New Mexico forgoes green bonds on energy efficiency projects
SANTA FE, N.M. (AP) — New Mexico has decided against green-bond financing that has the potential to attract socially conscious investors as it forges ahead this month with energy efficiency improvements to a fleet of state buildings in Santa Fe.
The New Mexico Finance Authority that oversees a revolving infrastructure loan fund for public projects found few prospects for savings on borrowing costs on the Santa Fe project after studying the bond market for financing environmentally minded projects.
Separately bundled “green” bonds for the Santa Fe energy efficiency project would have been too small of an offering to attract competition from investors and future savings on interest, according to officials at the finance authority. Tax-exempt bonds without green certification were sold in June.
Installation of solar window film began this month in the first phase of renovations that include LED lighting, new heating and cooling equipment and controls, the addition of solar panels, electrical storage devices, new electrical transformers and other efficiency measures.

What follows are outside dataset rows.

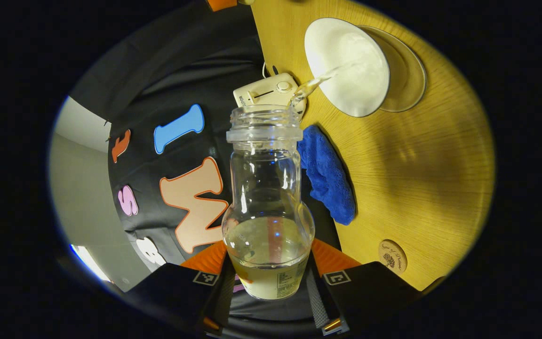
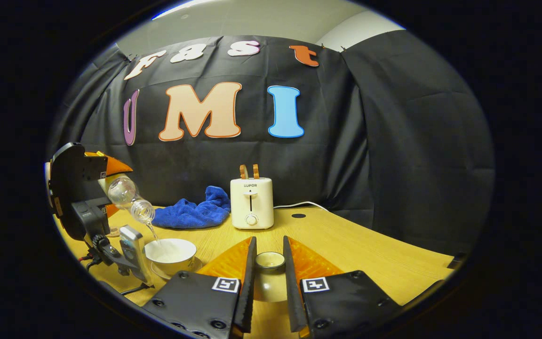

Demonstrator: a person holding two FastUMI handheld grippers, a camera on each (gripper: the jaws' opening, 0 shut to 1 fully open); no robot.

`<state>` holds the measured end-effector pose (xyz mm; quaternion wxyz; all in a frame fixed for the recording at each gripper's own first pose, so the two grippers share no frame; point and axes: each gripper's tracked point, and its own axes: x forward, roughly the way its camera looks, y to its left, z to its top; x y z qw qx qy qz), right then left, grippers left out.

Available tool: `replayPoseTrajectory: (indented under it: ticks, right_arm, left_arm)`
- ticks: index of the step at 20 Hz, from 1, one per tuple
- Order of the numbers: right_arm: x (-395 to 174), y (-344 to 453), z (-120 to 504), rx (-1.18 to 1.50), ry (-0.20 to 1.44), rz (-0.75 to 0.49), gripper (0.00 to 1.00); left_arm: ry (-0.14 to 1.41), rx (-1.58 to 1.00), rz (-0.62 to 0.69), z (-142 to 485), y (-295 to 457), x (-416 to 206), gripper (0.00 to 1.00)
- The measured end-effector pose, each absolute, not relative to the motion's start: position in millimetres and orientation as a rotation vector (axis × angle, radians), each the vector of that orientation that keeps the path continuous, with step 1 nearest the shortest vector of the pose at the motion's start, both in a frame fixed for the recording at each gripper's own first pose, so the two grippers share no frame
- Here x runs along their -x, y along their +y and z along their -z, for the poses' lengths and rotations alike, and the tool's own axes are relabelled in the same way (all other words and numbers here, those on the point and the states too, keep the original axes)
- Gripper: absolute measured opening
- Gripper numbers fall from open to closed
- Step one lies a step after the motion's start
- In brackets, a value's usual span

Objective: Open the teacup lid with one hand, grasp the water bottle and pour water into the teacup with the other hand; after pouring, place the water bottle on the coaster and then close the teacup lid.

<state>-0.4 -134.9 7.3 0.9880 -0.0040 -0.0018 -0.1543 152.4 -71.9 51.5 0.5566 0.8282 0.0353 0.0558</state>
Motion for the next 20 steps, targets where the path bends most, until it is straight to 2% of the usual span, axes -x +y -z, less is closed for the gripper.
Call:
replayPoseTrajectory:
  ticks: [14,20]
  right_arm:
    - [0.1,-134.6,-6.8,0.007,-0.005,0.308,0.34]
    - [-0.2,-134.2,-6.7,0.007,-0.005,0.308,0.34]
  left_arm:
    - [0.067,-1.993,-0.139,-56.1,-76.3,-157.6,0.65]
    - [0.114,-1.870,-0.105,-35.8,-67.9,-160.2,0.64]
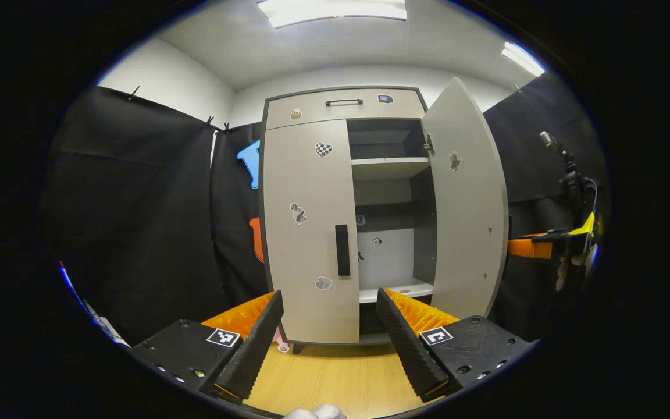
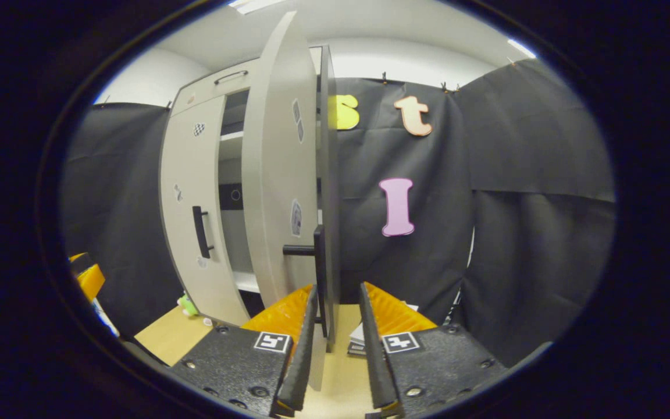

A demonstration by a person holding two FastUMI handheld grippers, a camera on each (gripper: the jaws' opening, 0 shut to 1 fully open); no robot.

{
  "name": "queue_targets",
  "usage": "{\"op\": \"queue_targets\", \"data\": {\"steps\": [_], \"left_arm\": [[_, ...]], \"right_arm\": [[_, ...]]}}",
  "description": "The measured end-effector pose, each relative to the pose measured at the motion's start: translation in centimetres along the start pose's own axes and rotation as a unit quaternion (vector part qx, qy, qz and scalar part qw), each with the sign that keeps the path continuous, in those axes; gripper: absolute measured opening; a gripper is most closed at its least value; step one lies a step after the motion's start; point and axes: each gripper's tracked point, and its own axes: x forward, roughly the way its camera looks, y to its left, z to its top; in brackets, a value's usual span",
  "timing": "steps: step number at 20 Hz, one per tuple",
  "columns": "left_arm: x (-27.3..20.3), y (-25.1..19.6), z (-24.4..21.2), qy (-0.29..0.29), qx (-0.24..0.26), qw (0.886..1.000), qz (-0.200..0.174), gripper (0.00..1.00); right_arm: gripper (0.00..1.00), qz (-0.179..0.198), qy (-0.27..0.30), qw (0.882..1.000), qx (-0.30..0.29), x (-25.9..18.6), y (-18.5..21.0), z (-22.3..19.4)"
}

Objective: Open the right door of the double-door shoe cabinet with the right hand, and open the left door with the left hand.

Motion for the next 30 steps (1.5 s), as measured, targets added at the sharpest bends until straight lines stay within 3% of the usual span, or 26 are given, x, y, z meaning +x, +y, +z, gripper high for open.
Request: {"op": "queue_targets", "data": {"steps": [2,3,5,10,17,23,30], "left_arm": [[0.4,0.8,-0.2,0.003,0.0,1.0,-0.002,0.96],[0.7,1.1,-0.3,0.003,0.001,1.0,-0.002,0.96],[1.0,1.9,-0.7,0.004,0.004,1.0,-0.003,0.96],[2.1,3.6,-2.0,0.013,0.012,1.0,-0.003,0.96],[4.5,4.9,-4.6,0.033,0.011,0.999,-0.007,0.96],[10.2,4.7,-3.2,0.013,0.011,1.0,-0.017,0.96],[18.7,1.5,-1.9,-0.012,0.016,0.999,-0.037,0.96]], "right_arm": [[0.67,-0.017,-0.021,1.0,-0.007,-0.1,-0.4,0.6],[0.86,-0.021,-0.03,0.999,-0.007,0.0,-0.4,0.8],[1.0,-0.018,-0.036,0.999,-0.003,0.1,0.2,0.8],[1.0,0.017,-0.023,0.999,0.025,-1.1,3.6,-0.7],[1.0,0.054,0.004,0.999,0.0,-2.0,5.5,-2.3],[1.0,0.037,-0.001,0.999,-0.005,-1.8,5.3,-1.9],[1.0,-0.005,0.008,1.0,-0.006,-2.1,3.8,-2.0]]}}
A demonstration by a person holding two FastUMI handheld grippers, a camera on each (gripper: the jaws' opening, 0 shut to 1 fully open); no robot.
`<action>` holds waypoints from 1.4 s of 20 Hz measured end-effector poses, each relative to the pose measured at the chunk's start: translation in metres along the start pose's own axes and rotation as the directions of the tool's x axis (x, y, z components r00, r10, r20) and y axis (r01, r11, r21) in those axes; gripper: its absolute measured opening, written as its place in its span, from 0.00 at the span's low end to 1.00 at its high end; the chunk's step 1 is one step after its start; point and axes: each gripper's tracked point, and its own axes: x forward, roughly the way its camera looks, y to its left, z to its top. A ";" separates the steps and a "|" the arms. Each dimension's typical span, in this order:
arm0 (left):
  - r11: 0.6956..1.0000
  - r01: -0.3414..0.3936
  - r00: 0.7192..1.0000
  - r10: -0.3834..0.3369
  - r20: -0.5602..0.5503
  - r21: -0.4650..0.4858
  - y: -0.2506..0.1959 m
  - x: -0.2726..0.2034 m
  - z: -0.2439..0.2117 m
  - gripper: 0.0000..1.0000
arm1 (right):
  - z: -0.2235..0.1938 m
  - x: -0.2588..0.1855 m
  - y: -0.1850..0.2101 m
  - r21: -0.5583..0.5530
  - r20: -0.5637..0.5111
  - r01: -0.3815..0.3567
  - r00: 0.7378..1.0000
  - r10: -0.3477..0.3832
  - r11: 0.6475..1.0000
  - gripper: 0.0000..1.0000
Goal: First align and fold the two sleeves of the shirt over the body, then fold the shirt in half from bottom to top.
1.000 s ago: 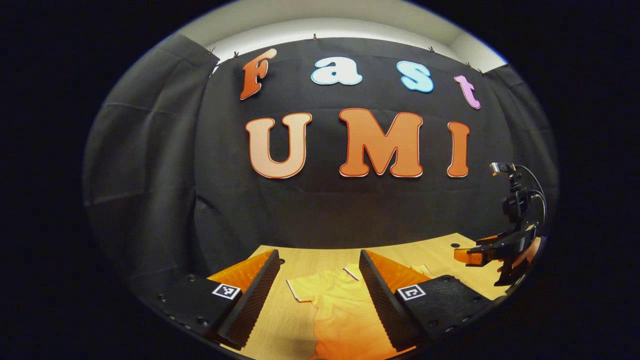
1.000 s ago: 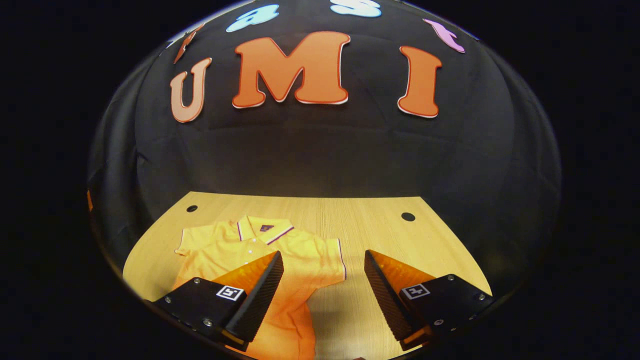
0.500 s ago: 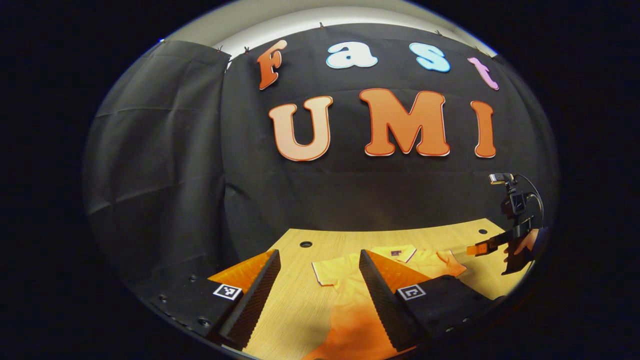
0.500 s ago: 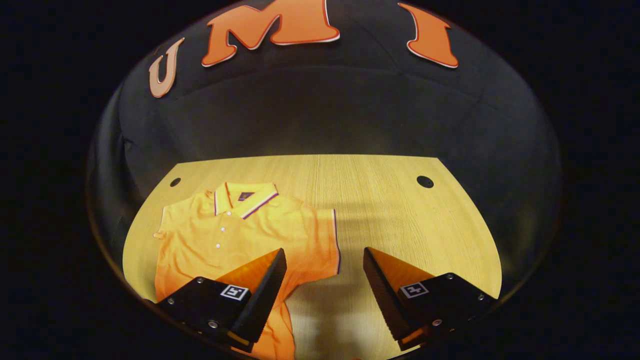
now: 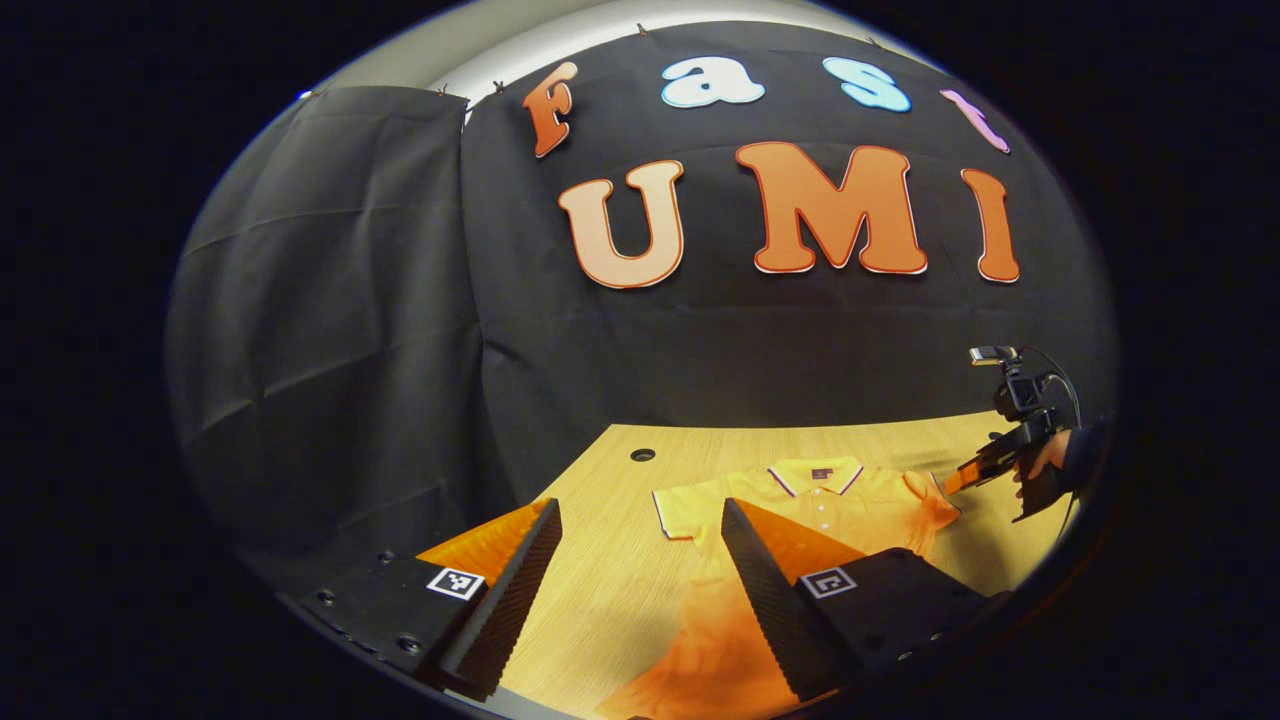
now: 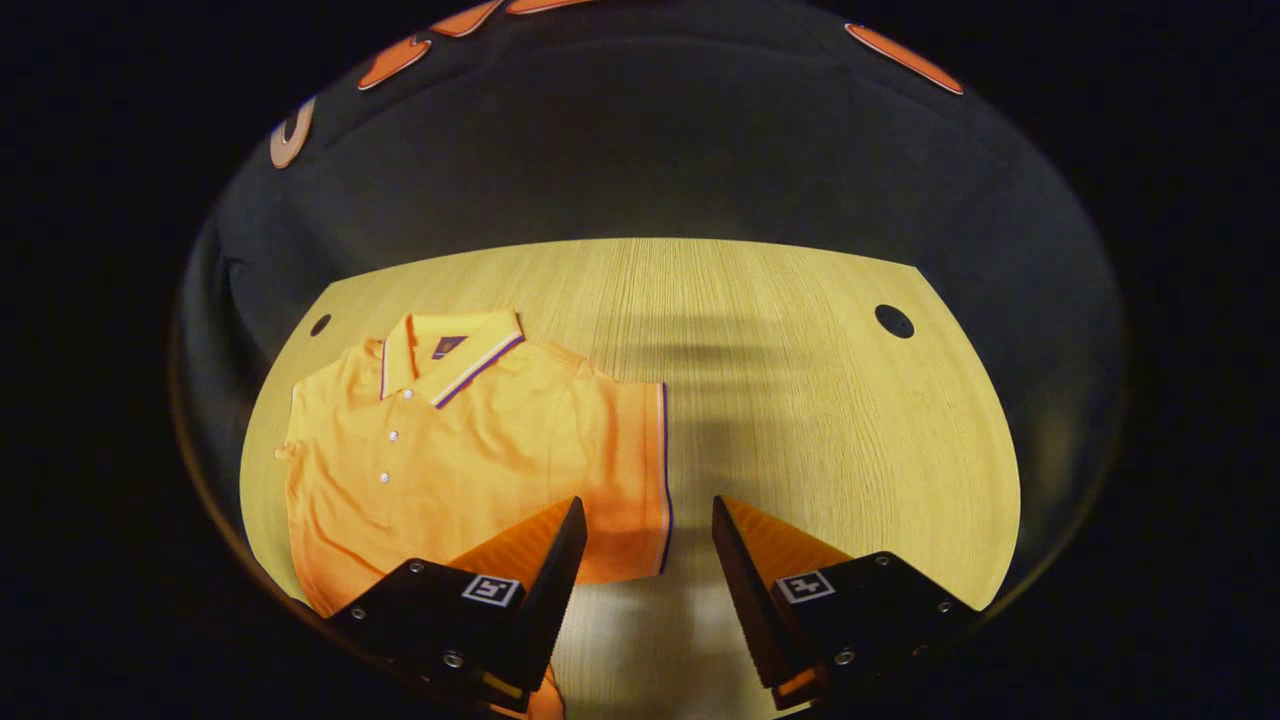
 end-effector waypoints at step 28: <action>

The General Services Department expects to reduce utility costs by 50% at about 30 revamped buildings and save $1.1 million annually under a guarantee with a general contractor.
The roughly $12 million construction project is dwarfed by broader infrastructure spending of more than $900 million authorized by lawmakers earlier this year amid a budget surplus.
Larry Behrens, western states director at an advocacy group for plentiful and inexpensive energy supplies called Power the Future, said the decision against green bonds speaks of broken promises. Power the Future does not disclose its financial contributors.
“In my mind they make these promises for these green deals, and they don’t add up once they do the math,” he said. “They realize they can’t afford it.”
Marketing the authority’s June infrastructure bonds as “green” would have required two separate and smaller offerings, possibly causing investors to pass and drive up interest rate costs, according to an email from Michael Zavelle, chief financial strategist for the finance authority, to colleagues obtained by The Associated Press.
Efforts to reduce energy consumption by state buildings are part of an emerging climate change strategy from first-year Democratic Gov. Michelle Lujan Grisham.
Lujan Grisham has vowed to make renewable energy investments and policies that address climate change a hallmark of her administration, while endorsing goals of the 2015 Paris climate agreement to limit global warming.